Aim of the exercise
Copy out each line of the listing below where the string "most" appears.

Source material

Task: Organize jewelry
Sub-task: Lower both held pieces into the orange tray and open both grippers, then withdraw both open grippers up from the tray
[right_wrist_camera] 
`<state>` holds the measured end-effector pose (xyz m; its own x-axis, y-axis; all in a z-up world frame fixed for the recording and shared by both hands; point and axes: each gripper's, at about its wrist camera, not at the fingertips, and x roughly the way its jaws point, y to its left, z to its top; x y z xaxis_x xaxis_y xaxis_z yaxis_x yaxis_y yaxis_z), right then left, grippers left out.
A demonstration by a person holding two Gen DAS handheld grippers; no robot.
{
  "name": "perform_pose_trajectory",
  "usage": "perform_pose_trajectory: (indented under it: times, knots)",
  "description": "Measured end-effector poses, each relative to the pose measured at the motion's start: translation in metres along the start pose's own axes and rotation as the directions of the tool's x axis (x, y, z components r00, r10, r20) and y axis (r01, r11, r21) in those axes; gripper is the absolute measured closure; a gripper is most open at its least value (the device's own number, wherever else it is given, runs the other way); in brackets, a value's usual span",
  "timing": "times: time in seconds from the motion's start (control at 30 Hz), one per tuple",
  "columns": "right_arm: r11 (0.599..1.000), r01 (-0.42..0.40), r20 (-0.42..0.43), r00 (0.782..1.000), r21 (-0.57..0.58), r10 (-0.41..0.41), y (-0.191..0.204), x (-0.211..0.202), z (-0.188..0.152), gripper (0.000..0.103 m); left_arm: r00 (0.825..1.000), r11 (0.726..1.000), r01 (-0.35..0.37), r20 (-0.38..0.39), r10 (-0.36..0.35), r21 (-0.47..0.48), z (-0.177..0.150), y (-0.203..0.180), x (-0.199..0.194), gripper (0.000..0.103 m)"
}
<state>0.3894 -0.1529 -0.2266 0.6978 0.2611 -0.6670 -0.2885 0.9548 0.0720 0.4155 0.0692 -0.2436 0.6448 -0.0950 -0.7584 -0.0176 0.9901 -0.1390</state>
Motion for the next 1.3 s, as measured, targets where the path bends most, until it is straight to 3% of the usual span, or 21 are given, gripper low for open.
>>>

Completed task
  "description": "Measured end-effector poses, each relative to the pose measured at the motion's start: translation in metres along the start pose's own axes and rotation as the directions of the tool's x axis (x, y, z components r00, r10, r20) and y axis (r01, r11, r21) in those axes; gripper is the absolute measured closure; a gripper is most open at its least value (the device's own number, wherever else it is given, runs the other way); in brackets, a value's usual span",
Motion for the next 1.3 s, as measured, targets where the path bends most, until it is straight to 3% of the usual span, or 21 are given, gripper low for open.

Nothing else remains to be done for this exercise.